The cloud is all the hype now, but most people don’t keep in mind that it is not a silver bullet or a panacea. The cloud (or more technically speaking), the use of large scale virtualization is recommended for specific use cases. In this article, we’re going to go through these use cases for which the cloud is recommended. In the final chapter, I am going to emphasize some of the caveats, traps and risks associated with transitioning to the cloud.
Whether we realize it or not, we are already users of cloud services, every time we sign into Gmail, Picassa, Facebook, Linkedin, Office365 or DropBox. This is the most frequent and wide-spread use case for the cloud. For the average consumer, freelancer, small and medium company it does not make sense to invest in and directly operate services such as:
- Email (Gmail for Business, Office 365)
- File Storage (Google Drive, DropBox)
- Document Management (Gmail for Business, Confluence, Office 365)
The providers of such services afford to invest much more knowledge, effort into operating a reliable infrastructure – because of their scale. In other words, if developing service X (let’s say email) would cost $10 million, it would not make sense for a company with 20 employees, but it would make sense for a service provider which has 100,000 such companies as its customers. The advantage of using such cloud services revolve around:
- No up-front cost (like the cost of owning hardware)
- Predictable operating cost (for instance, Google drive sells 1TB for 120$/year)
- Less downtime and better quality of the service
- Better data reliability (as big service providers afford to store the same data in 3 or more places at any one time)
However, one also has to be aware of the risks and down-sides of such services:
- No Internet connection can mean no access to data or to the service. Although this risk can be partially mitigated by having local snapshots of the data, it is worth considering. Nevertheless, in today’s connected business, no Internet often means no business
- No physical ownership of the data. From an operating perspective this is rarely a problem, but this is worth considering from a legal and business continuity perspective.
- Potentially slower access to the data, especially for large files (studio size images, videos), as the Internet is still considerably slower than a local network.

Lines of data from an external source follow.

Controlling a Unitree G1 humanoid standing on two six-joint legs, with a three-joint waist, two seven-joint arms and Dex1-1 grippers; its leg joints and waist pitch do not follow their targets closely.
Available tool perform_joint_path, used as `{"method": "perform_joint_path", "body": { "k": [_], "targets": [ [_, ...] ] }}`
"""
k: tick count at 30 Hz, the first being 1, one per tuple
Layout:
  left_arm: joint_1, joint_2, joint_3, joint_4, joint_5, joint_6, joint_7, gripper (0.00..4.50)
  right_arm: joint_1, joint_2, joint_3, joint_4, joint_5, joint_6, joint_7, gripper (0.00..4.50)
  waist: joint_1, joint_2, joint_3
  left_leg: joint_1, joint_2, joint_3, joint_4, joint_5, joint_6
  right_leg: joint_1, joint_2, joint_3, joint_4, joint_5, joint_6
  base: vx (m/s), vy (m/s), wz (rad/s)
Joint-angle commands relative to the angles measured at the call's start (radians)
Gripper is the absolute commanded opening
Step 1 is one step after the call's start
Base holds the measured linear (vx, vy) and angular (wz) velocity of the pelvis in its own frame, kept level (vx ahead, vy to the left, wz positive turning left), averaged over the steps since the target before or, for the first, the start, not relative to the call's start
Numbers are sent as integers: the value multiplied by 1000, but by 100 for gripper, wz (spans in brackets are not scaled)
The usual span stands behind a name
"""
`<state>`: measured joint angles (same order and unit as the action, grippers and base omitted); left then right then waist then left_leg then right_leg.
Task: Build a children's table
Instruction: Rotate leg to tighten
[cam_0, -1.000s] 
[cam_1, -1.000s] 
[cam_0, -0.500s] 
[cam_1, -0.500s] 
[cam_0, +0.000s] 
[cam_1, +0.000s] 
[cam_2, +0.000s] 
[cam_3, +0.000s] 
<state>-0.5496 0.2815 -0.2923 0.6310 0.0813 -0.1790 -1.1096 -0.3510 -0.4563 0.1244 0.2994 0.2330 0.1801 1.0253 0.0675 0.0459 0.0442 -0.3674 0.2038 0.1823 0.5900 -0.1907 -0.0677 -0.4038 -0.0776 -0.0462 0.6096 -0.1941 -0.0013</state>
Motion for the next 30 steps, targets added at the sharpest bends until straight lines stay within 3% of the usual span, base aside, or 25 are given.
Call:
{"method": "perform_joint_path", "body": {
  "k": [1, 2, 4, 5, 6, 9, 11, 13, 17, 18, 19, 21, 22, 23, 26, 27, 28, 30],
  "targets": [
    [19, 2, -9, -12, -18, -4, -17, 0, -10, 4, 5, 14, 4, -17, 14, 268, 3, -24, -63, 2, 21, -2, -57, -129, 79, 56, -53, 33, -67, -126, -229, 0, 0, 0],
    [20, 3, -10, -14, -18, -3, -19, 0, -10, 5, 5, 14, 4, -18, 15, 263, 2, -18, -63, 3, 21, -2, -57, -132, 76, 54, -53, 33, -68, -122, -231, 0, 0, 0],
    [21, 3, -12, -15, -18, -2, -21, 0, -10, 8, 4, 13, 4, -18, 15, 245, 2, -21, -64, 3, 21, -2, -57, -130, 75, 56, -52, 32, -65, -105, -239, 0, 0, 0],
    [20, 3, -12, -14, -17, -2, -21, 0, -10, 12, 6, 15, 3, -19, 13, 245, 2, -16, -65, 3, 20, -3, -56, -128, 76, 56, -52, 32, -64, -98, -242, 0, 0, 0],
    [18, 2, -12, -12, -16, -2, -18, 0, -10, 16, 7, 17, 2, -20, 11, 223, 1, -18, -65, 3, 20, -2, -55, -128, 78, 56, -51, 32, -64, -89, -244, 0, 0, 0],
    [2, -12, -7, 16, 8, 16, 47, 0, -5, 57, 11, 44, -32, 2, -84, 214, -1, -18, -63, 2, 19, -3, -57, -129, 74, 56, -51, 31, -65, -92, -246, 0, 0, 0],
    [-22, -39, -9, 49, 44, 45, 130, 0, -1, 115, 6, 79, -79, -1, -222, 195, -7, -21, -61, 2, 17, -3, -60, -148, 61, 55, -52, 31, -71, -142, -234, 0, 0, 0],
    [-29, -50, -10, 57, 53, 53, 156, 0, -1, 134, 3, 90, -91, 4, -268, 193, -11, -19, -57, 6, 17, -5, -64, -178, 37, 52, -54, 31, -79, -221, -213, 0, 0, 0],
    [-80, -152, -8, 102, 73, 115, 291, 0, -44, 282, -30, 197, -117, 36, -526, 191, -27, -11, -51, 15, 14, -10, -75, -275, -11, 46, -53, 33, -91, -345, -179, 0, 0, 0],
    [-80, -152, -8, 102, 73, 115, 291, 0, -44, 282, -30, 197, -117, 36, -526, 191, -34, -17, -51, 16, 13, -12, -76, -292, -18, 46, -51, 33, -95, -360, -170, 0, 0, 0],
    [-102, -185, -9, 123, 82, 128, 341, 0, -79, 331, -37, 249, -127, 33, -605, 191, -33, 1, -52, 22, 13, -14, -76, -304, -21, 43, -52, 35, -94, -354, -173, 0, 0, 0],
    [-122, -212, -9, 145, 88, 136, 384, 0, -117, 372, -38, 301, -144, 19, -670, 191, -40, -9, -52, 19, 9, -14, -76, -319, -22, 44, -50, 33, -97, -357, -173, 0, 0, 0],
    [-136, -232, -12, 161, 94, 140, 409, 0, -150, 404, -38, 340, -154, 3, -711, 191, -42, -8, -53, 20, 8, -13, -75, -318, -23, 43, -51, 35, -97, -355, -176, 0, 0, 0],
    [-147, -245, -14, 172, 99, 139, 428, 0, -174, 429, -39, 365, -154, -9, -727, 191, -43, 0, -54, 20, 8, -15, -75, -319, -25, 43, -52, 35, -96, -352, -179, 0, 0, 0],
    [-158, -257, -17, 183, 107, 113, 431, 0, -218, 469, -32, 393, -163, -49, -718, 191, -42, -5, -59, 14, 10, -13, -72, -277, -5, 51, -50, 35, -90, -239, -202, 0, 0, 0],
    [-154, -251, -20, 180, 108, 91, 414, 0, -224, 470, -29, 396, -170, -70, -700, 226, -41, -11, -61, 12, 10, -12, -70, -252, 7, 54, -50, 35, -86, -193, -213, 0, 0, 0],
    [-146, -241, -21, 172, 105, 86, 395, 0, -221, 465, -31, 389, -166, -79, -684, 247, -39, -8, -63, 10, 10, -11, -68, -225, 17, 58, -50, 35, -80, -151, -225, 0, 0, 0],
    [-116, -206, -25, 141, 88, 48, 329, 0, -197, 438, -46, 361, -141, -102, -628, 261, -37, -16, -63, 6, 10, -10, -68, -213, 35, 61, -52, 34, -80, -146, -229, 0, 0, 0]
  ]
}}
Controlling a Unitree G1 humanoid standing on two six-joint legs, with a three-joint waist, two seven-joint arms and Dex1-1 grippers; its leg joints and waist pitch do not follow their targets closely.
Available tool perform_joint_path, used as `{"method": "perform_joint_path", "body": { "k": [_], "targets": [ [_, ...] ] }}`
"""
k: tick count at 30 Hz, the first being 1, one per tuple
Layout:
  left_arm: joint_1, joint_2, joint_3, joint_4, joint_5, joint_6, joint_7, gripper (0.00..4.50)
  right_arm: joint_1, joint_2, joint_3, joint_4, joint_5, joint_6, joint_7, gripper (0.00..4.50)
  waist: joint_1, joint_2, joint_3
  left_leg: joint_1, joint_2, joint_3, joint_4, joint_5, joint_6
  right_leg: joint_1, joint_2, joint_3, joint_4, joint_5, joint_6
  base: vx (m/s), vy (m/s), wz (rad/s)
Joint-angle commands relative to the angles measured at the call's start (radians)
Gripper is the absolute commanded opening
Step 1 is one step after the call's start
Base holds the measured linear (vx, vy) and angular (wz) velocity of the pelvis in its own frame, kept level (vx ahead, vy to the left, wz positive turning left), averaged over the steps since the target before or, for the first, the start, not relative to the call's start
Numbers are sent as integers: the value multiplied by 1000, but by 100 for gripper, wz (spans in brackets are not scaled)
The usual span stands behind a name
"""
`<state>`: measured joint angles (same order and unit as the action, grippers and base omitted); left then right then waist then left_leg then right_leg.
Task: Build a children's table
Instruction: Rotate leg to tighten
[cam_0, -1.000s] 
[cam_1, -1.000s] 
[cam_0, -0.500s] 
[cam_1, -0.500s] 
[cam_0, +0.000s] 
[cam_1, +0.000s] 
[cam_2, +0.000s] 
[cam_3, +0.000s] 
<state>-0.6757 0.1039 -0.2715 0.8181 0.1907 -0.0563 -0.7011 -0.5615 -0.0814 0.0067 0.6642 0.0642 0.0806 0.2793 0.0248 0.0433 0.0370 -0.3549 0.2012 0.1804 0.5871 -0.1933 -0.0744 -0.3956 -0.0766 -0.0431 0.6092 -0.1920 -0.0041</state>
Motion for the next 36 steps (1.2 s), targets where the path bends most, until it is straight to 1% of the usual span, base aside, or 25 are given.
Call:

To facilitate the transition from an on-site service to a cloud service, it is always a good idea to do a pilot program with a small team or for a smaller project, so as to have the change to smooth out any bumps in the road with minimal business impact.
You might get an average traffic 1 million page views/hour most of the year, but you might spike somewhere between 10 and 15 view/hour during 5 or 10 days of the year. This is especially common for e-commerce sites around the holidays (winter, spring). The non-cloud solutions would entail either over-scaling your infrastructure just to cope with those 5-10 days of traffic spikes or settling for unsatisfactory performance during the most profitable time of the year. A cloud solution would allow you to grow or shrink your infrastructure depending on these need with one-hour step. Let say you can handle the “normal” traffic with 4 web-servers and 4 application-servers. Simple math would dictate you would need somewhere between 40-60 web servers and 40-60 application servers to handle the peak load (the exact number would depend on application type, your business process, average machine load during “normal traffic). If you were to take this infrastructure on-site, it means that 90% of your cost would be waste during the 355 days of the year when you don’t need the extra-juice. What a cloud provider does is it allows you to only activate and pay for this extra-infrastructure when you need it. In the case were spikes are expected to have a yearly seasonality, it is reasonable to rely on cloud services only during that time of the year. However, many services – such as content streaming – may have a daily seasonality (high traffic during the evenings). The cases where the exhibited traffic seasonality is finer-grained (daily) may require moving the entire web serving solution into the cloud.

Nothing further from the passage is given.